Saved entries
#####
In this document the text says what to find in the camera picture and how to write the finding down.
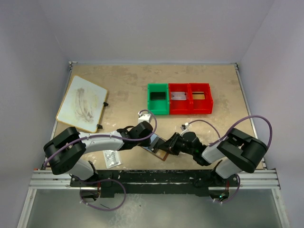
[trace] tabletop
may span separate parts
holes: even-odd
[[[80,76],[108,90],[107,103],[100,123],[107,133],[129,125],[136,125],[137,113],[147,108],[147,85],[149,83],[209,83],[213,98],[213,112],[208,115],[164,115],[157,116],[156,134],[169,139],[186,122],[203,119],[213,124],[221,135],[237,120],[248,116],[245,100],[234,65],[75,65],[71,78]],[[57,123],[55,136],[68,125]],[[205,123],[195,122],[190,126],[203,144],[218,139],[214,130]],[[254,136],[249,120],[240,123],[238,129]],[[212,169],[214,164],[202,167],[192,156],[169,155],[162,161],[141,147],[120,152],[123,164],[117,170],[186,170]],[[106,169],[102,152],[91,152],[82,156],[93,162],[96,169]]]

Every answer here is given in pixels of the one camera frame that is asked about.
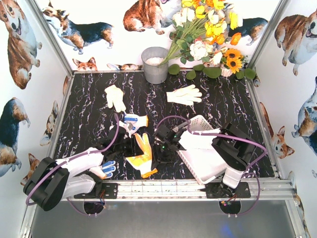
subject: gray floor
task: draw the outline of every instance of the gray floor
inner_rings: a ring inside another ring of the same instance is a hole
[[[244,201],[242,211],[253,201]],[[83,202],[75,202],[82,210]],[[97,218],[67,202],[38,208],[33,238],[293,238],[284,201],[260,201],[238,218],[222,215],[218,202],[107,202]]]

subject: white plastic basket
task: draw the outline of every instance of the white plastic basket
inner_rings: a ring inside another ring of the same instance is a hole
[[[192,131],[213,130],[212,126],[202,116],[198,115],[191,119],[189,128]],[[201,138],[209,144],[210,149],[187,149],[186,151],[177,151],[184,164],[193,174],[199,184],[206,184],[224,173],[227,168],[226,162],[211,147],[212,137]]]

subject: corgi wallpaper
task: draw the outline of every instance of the corgi wallpaper
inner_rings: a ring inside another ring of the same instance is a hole
[[[58,41],[73,70],[142,69],[141,53],[148,47],[169,48],[172,17],[180,11],[181,0],[37,0],[43,18]],[[279,0],[232,0],[244,18],[237,31],[242,39],[238,48],[249,60],[272,17]],[[182,64],[191,68],[201,62]]]
[[[0,33],[0,202],[5,204],[0,229],[1,237],[11,238],[18,237],[26,209],[22,185],[47,154],[48,146],[40,144],[50,142],[67,72],[26,1],[0,0]]]
[[[256,63],[276,163],[284,179],[295,175],[308,238],[317,237],[317,207],[310,205],[317,191],[316,8],[315,0],[291,0]]]

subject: black marble surface
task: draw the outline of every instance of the black marble surface
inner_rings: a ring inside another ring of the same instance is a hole
[[[88,149],[99,138],[106,136],[115,123],[115,111],[107,107],[105,88],[115,84],[124,92],[127,113],[148,115],[149,126],[140,129],[147,132],[153,142],[153,132],[157,123],[165,116],[180,115],[193,118],[203,115],[213,128],[232,122],[255,141],[263,144],[262,134],[244,82],[220,77],[207,79],[198,74],[196,79],[186,80],[186,72],[169,76],[165,83],[153,85],[145,80],[142,72],[86,73],[76,74],[63,118],[54,158],[65,158]],[[166,92],[195,84],[202,92],[202,102],[194,106],[167,103]],[[180,119],[170,119],[167,126],[181,124]],[[253,157],[261,154],[257,149]],[[112,179],[141,179],[140,172],[123,158],[117,158],[117,171]],[[264,157],[253,170],[262,178],[274,177],[271,162]],[[160,166],[158,173],[149,179],[193,179],[193,176],[175,153],[175,163]]]

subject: yellow rubber-coated glove
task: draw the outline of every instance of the yellow rubber-coated glove
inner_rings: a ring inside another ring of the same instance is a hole
[[[146,179],[150,175],[158,172],[157,169],[151,170],[152,166],[152,148],[149,142],[149,137],[146,133],[143,134],[142,138],[138,133],[133,134],[135,136],[139,147],[143,151],[143,155],[127,157],[126,160],[135,168],[140,170],[141,177]]]

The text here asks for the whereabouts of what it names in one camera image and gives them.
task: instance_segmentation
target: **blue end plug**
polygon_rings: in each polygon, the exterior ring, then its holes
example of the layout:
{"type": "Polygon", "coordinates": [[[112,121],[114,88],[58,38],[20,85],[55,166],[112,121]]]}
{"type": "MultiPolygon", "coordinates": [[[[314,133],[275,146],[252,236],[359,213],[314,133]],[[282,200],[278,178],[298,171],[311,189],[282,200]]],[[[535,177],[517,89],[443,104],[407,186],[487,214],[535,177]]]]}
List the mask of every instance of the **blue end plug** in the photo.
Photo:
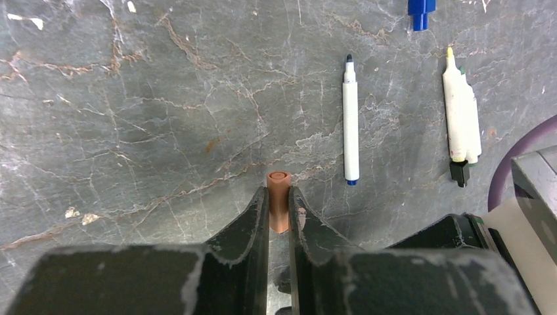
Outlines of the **blue end plug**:
{"type": "Polygon", "coordinates": [[[435,0],[408,0],[408,15],[414,18],[414,31],[428,29],[428,13],[435,11],[435,0]]]}

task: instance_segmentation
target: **stone surface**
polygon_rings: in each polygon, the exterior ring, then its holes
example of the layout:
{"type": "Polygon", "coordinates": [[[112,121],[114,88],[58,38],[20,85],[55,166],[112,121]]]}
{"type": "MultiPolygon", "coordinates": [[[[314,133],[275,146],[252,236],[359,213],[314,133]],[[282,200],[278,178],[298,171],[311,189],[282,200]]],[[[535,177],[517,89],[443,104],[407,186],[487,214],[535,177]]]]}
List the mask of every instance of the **stone surface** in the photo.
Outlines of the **stone surface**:
{"type": "MultiPolygon", "coordinates": [[[[499,160],[556,113],[551,0],[439,1],[419,33],[392,0],[126,2],[0,3],[2,307],[60,244],[206,240],[274,170],[367,249],[447,213],[484,213],[499,160]],[[478,97],[483,154],[466,189],[448,173],[447,45],[478,97]],[[359,81],[354,187],[342,157],[347,53],[359,81]]],[[[271,236],[270,289],[286,240],[271,236]]],[[[288,296],[270,290],[269,305],[288,296]]]]}

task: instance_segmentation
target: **copper colored cylinder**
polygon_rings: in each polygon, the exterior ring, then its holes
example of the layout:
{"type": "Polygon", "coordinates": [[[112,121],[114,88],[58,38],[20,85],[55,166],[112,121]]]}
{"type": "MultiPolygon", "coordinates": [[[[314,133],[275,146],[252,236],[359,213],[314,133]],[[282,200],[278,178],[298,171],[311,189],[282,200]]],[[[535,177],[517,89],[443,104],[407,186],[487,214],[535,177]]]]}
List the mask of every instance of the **copper colored cylinder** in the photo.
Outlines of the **copper colored cylinder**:
{"type": "Polygon", "coordinates": [[[272,172],[267,174],[269,189],[269,226],[277,233],[288,230],[288,191],[290,190],[290,174],[272,172]]]}

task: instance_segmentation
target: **white cylinder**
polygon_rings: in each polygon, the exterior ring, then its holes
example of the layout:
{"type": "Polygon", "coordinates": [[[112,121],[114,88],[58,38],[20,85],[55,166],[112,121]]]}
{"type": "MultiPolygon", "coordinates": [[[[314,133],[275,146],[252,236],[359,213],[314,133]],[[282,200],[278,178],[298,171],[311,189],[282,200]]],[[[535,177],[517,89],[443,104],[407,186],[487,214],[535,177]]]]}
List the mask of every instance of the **white cylinder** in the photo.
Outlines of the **white cylinder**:
{"type": "Polygon", "coordinates": [[[478,156],[481,154],[481,135],[479,133],[478,119],[478,101],[474,95],[472,87],[466,83],[464,76],[464,84],[468,87],[468,150],[466,151],[466,160],[468,163],[475,164],[478,162],[478,156]]]}
{"type": "Polygon", "coordinates": [[[447,69],[443,73],[445,110],[447,112],[447,133],[451,160],[462,162],[466,159],[468,110],[466,105],[467,85],[462,84],[460,70],[455,58],[447,58],[447,69]]]}
{"type": "Polygon", "coordinates": [[[344,178],[360,178],[358,149],[358,84],[342,83],[344,114],[344,178]]]}

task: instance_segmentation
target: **black object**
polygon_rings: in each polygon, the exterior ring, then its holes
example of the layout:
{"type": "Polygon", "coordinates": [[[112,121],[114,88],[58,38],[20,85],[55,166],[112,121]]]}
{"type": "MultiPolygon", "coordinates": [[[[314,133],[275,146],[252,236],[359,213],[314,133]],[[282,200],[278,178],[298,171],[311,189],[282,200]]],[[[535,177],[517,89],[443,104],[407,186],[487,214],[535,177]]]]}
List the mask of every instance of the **black object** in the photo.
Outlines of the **black object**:
{"type": "MultiPolygon", "coordinates": [[[[259,188],[203,244],[54,249],[8,314],[266,314],[268,204],[259,188]]],[[[514,271],[478,249],[485,242],[471,216],[445,217],[369,253],[327,225],[296,187],[289,212],[292,307],[277,314],[534,314],[514,271]]]]}
{"type": "Polygon", "coordinates": [[[449,163],[449,168],[451,170],[451,179],[458,183],[458,187],[466,187],[466,183],[468,179],[470,179],[470,164],[468,164],[468,161],[451,161],[449,163]]]}

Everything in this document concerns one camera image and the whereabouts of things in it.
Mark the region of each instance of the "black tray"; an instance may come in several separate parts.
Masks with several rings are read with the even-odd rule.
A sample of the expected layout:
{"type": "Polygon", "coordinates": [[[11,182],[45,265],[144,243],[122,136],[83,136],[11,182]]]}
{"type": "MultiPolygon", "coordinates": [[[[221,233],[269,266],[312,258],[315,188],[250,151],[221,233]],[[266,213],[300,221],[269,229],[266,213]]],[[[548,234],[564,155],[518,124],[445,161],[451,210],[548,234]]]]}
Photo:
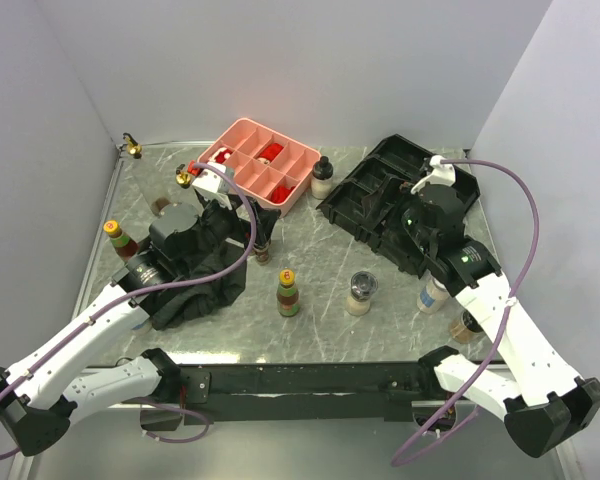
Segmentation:
{"type": "MultiPolygon", "coordinates": [[[[426,175],[425,159],[434,154],[400,135],[382,140],[318,205],[335,223],[398,266],[422,276],[424,255],[401,224],[413,196],[406,194],[426,175]]],[[[453,188],[466,213],[480,196],[476,178],[456,168],[453,188]]]]}

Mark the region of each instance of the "pink tray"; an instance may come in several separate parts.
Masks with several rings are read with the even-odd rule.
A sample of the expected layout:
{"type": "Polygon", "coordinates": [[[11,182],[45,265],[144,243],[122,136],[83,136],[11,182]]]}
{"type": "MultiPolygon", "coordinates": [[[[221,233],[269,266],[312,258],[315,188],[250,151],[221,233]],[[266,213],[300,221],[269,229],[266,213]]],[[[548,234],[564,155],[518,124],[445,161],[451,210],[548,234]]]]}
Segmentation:
{"type": "Polygon", "coordinates": [[[221,147],[233,153],[224,165],[235,170],[234,180],[238,186],[258,200],[263,208],[278,208],[285,216],[294,203],[311,184],[311,170],[320,159],[320,152],[285,137],[248,118],[237,120],[222,136],[198,158],[207,163],[221,147]],[[282,145],[282,151],[269,165],[256,160],[272,143],[282,145]],[[296,187],[282,203],[273,203],[271,194],[284,185],[296,187]]]}

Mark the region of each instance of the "gray marble surface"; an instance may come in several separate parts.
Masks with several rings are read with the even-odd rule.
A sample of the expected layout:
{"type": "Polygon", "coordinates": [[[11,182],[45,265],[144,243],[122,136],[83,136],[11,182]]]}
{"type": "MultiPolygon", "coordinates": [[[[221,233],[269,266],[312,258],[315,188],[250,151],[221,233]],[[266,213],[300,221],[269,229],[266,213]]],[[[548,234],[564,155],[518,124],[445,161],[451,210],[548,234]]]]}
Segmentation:
{"type": "MultiPolygon", "coordinates": [[[[197,158],[205,147],[174,144],[145,147],[146,158],[155,160],[174,200],[199,205],[190,190],[174,182],[177,165],[197,158]]],[[[335,168],[335,182],[344,178],[364,157],[367,148],[322,147],[335,168]]],[[[461,150],[433,149],[449,158],[461,150]]],[[[130,173],[129,157],[122,154],[121,173],[113,190],[107,216],[118,220],[136,239],[147,234],[153,220],[148,205],[130,173]]],[[[371,252],[315,209],[319,201],[309,192],[278,221],[271,246],[272,260],[259,266],[248,260],[247,287],[230,307],[175,329],[151,331],[142,336],[121,337],[94,362],[112,365],[120,357],[135,357],[147,348],[160,347],[176,362],[196,363],[304,363],[413,361],[441,345],[449,344],[468,358],[484,358],[490,341],[468,345],[454,342],[448,332],[451,320],[461,312],[455,300],[434,315],[421,313],[416,296],[426,281],[398,272],[389,260],[371,252]],[[278,273],[296,272],[301,309],[283,318],[276,309],[278,273]],[[372,272],[379,288],[372,307],[362,317],[344,310],[351,276],[372,272]]],[[[467,215],[467,233],[493,249],[482,207],[476,203],[467,215]]],[[[97,255],[89,267],[84,308],[122,266],[109,241],[101,235],[97,255]]]]}

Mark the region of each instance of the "gray wall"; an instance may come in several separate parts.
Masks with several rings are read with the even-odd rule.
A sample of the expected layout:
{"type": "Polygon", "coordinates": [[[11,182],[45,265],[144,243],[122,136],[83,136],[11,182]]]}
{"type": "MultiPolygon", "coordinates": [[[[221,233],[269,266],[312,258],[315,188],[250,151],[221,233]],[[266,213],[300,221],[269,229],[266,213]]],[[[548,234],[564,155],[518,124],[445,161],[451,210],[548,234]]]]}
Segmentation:
{"type": "Polygon", "coordinates": [[[0,2],[0,365],[70,318],[114,158],[36,4],[0,2]]]}
{"type": "Polygon", "coordinates": [[[38,0],[109,134],[470,147],[550,0],[38,0]]]}
{"type": "MultiPolygon", "coordinates": [[[[528,181],[541,244],[520,297],[567,361],[600,379],[600,0],[553,2],[472,156],[528,181]]],[[[529,209],[511,181],[479,173],[513,276],[529,245],[529,209]]],[[[600,412],[574,440],[587,478],[600,479],[600,412]]]]}

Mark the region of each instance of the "table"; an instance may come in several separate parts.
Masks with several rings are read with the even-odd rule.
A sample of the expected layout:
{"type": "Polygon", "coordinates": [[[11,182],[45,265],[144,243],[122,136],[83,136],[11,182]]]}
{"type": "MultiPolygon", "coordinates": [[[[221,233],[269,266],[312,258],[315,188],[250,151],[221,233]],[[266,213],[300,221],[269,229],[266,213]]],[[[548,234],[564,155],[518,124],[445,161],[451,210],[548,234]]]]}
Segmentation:
{"type": "MultiPolygon", "coordinates": [[[[172,200],[199,206],[191,190],[174,180],[179,164],[197,158],[206,146],[164,144],[146,146],[146,159],[154,161],[172,200]]],[[[334,165],[340,182],[365,156],[369,147],[319,147],[334,165]]],[[[448,158],[464,158],[462,150],[434,148],[448,158]]],[[[135,239],[147,235],[155,218],[144,202],[130,172],[132,159],[122,153],[105,204],[106,218],[114,218],[135,239]]],[[[248,260],[247,285],[236,302],[202,319],[142,336],[123,336],[103,352],[94,366],[111,366],[121,357],[135,357],[148,348],[162,348],[176,363],[313,363],[415,361],[445,344],[472,360],[485,357],[491,342],[482,337],[468,345],[454,342],[448,332],[461,308],[450,300],[434,315],[421,313],[416,296],[425,284],[400,273],[386,258],[316,210],[319,201],[305,193],[284,218],[272,237],[272,260],[260,266],[248,260]],[[276,309],[278,273],[291,268],[300,291],[300,312],[281,317],[276,309]],[[344,310],[351,276],[360,270],[373,273],[379,288],[371,311],[353,317],[344,310]]],[[[480,202],[466,217],[467,233],[493,251],[493,242],[480,202]]],[[[78,310],[93,300],[110,276],[122,267],[110,242],[101,232],[85,276],[78,310]]]]}
#####
Check each line of the data above for the string "plastic", and copy the ones that have it.

subject: white plastic basket
task: draw the outline of every instance of the white plastic basket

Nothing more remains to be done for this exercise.